UFW Foundation head Diana Tellefson Torres tours rural Michigan, meets with state officials and farm workers
UFW Foundation Executive Director Diana Tellefson Torres is on a multi-day tour of Michigan, meeting with state government officials, non-profit leaders and farm workers to help focus UFW Foundation efforts to improve workplace rights in the state.
Tellefson Torres met on Thursday with state government officials in Lansing, covering farm worker needs and discussing possible future collaborations. She is joined on her swing through Michigan by UFW Foundation Michigan organizing coordinator Lupita Perales and organizer Edith Saavedra. Friday, Tellefson Torres visited farm workers at H-2A housing camps in Van Buren and Allegan counties. Then, she had dinner with farm workers and their children in Allegan County.
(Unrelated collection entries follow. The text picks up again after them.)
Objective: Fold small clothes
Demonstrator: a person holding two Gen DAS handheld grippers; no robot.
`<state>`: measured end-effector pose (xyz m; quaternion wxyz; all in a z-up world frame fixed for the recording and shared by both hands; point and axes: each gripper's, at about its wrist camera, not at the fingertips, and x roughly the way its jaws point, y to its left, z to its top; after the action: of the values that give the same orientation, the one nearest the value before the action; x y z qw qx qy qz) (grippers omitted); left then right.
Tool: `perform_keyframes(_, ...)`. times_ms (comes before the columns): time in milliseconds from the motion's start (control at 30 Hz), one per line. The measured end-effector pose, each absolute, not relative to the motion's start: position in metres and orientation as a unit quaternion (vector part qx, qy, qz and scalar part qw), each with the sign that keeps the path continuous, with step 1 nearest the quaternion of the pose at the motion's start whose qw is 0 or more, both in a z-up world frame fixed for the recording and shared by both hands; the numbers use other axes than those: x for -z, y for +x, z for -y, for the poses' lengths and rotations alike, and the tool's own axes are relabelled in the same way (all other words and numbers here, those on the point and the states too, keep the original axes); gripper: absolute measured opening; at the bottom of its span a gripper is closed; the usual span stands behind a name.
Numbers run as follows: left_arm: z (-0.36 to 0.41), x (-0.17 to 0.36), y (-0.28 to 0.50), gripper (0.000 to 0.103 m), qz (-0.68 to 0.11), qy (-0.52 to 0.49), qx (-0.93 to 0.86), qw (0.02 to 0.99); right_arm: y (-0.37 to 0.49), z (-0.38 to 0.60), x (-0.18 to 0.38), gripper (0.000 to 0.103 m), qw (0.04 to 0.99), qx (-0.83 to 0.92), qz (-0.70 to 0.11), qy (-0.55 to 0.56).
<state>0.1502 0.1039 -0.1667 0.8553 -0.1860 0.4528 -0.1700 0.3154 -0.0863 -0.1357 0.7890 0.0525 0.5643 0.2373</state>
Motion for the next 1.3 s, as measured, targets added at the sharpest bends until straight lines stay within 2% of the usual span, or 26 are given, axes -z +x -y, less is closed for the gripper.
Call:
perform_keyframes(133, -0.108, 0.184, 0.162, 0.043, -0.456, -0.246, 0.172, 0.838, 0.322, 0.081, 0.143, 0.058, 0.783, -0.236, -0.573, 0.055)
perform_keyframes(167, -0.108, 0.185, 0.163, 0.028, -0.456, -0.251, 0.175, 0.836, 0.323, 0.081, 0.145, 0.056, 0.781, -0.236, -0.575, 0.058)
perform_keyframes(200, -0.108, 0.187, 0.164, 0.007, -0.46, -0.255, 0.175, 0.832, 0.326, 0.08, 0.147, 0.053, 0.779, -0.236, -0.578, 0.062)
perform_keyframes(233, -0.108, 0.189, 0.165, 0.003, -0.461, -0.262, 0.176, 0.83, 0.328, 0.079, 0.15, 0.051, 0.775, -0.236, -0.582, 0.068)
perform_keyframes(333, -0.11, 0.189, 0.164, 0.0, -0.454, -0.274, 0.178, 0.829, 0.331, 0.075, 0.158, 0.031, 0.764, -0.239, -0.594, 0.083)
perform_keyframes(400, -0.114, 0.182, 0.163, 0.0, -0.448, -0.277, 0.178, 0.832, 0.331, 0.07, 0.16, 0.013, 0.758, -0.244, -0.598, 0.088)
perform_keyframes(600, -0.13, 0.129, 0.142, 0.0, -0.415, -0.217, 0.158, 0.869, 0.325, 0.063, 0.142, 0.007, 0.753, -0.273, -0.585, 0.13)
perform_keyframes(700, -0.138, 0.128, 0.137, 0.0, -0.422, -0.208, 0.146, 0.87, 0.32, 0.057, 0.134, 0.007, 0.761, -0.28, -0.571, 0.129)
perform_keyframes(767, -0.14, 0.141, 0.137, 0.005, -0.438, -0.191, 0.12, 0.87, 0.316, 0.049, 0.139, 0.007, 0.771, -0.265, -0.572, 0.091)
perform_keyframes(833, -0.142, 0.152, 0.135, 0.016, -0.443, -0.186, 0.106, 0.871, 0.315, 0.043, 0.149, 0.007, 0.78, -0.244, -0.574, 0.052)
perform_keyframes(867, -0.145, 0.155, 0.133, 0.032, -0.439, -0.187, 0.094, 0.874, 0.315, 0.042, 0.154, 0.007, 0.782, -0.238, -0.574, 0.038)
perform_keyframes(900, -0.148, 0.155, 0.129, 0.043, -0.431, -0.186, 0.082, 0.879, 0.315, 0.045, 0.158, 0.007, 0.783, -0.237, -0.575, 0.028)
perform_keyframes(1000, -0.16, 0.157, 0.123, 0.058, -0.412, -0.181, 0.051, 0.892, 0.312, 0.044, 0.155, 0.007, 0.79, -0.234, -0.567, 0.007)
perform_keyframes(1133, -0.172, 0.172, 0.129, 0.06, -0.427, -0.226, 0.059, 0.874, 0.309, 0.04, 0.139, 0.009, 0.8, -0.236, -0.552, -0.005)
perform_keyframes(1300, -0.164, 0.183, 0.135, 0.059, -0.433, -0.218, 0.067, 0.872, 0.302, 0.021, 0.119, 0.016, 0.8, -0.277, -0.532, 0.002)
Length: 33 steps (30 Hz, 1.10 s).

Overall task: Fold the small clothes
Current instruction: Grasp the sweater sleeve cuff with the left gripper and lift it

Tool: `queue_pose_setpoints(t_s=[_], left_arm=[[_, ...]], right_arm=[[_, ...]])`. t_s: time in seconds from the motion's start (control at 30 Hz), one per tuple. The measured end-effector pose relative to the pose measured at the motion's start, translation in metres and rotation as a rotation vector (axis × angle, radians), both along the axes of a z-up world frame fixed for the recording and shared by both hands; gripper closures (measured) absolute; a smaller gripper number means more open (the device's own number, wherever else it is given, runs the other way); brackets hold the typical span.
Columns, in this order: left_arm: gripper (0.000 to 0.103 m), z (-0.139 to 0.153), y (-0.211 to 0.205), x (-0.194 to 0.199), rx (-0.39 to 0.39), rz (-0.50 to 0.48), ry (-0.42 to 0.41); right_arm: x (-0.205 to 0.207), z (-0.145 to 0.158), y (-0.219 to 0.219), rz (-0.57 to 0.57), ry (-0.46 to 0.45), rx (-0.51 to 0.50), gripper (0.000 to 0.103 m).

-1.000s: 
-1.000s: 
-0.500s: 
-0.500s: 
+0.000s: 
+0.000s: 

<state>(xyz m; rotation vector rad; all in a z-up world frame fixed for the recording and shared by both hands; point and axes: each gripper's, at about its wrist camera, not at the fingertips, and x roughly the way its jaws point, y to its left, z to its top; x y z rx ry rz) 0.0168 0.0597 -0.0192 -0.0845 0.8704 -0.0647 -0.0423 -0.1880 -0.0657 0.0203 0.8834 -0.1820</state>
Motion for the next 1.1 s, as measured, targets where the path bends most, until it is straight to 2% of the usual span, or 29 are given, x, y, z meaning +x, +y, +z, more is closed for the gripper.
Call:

Among the farm workers with whom she spent time with are Claudia and Gricelda. Claudia has labored in the fields for 17 years, harvesting blueberries, pruning vineyards, and working in Christmas tree and flower nurseries. Gricelda has also been working in Michigan agriculture for 17 years, picking blueberries and peppers, planting strawberries, and laboring at Christmas tree nurseries. Gricelda currently is employed at a dairy farm.
Earlier this month, Tellefson Torres toured Georgia. She met with women workers who detailed the lack of restroom facilities in their workplaces. They are forced to relieve themselves in the fields, creating both human rights and food safety dilemmas.
UFW Foundation has helped expose weak workplace protections for farm workers in Georgia, including modern-day human trafficking involving H-2A guest farm workers that UFW Foundation urged the Biden administration to fully investigate.
Under Tellefson Torres, UFW Foundation helped win new protections for children from environmental threats. Most recently, UFW Foundation sponsored legislation in California to ban in agriculture the toxic pesticide chlorpyrifos, which damages the brains and lowers the IQs of fetuses, infants, and small children. As a result of these bills, in 2019 Governor Gavin Newsom banned chlorpyrifos in California through executive action.